DIRECTIONS FOR THIS TASK: Starting at the line with "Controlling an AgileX", copy each line through the last one below exactly as written, without any pictures.

RAW DATA:
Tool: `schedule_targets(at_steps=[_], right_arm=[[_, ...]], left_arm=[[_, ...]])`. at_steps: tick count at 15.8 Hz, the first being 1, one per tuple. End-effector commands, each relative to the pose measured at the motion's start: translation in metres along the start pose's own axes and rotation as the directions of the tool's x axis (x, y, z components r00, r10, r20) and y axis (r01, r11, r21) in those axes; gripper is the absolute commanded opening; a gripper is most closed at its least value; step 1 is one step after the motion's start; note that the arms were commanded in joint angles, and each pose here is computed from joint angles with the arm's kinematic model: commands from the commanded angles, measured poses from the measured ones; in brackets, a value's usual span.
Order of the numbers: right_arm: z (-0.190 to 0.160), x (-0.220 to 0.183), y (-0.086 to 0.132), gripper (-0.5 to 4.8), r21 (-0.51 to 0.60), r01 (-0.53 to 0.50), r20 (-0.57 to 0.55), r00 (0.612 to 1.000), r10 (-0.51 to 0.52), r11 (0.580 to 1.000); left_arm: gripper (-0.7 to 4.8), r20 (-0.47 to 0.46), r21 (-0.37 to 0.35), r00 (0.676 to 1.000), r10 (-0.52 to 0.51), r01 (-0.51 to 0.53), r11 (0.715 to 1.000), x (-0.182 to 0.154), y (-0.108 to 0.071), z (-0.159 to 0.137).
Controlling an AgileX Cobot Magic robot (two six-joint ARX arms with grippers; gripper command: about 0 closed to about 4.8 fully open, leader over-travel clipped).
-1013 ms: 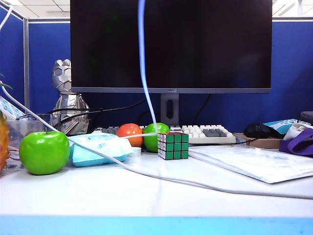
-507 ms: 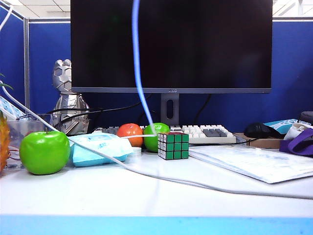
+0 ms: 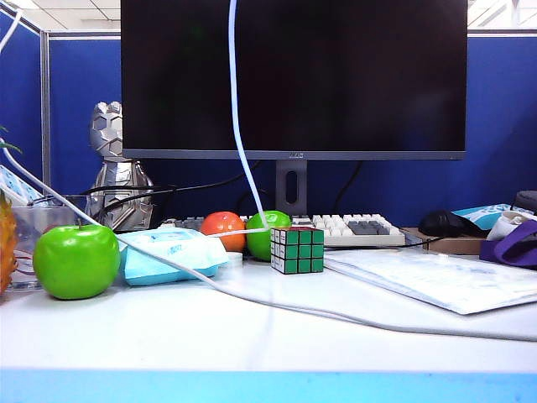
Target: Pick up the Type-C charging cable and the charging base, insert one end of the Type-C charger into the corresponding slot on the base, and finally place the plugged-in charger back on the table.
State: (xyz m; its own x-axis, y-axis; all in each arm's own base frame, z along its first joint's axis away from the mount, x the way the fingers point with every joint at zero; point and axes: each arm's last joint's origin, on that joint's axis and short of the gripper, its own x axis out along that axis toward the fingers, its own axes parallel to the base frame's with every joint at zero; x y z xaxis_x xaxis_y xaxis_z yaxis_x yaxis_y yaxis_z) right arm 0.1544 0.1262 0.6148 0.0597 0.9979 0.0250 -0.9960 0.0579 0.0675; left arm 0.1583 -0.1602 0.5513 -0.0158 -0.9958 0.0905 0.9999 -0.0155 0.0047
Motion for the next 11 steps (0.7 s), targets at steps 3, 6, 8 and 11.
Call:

ANSWER BELOW:
Controlling an AgileX Cobot Magic robot (two six-joint ARX arms with grippers; gripper command: about 0 closed to about 4.8 fully open, leader over-travel clipped).
-1013 ms: 
-507 ms: 
+0 ms: 
Target: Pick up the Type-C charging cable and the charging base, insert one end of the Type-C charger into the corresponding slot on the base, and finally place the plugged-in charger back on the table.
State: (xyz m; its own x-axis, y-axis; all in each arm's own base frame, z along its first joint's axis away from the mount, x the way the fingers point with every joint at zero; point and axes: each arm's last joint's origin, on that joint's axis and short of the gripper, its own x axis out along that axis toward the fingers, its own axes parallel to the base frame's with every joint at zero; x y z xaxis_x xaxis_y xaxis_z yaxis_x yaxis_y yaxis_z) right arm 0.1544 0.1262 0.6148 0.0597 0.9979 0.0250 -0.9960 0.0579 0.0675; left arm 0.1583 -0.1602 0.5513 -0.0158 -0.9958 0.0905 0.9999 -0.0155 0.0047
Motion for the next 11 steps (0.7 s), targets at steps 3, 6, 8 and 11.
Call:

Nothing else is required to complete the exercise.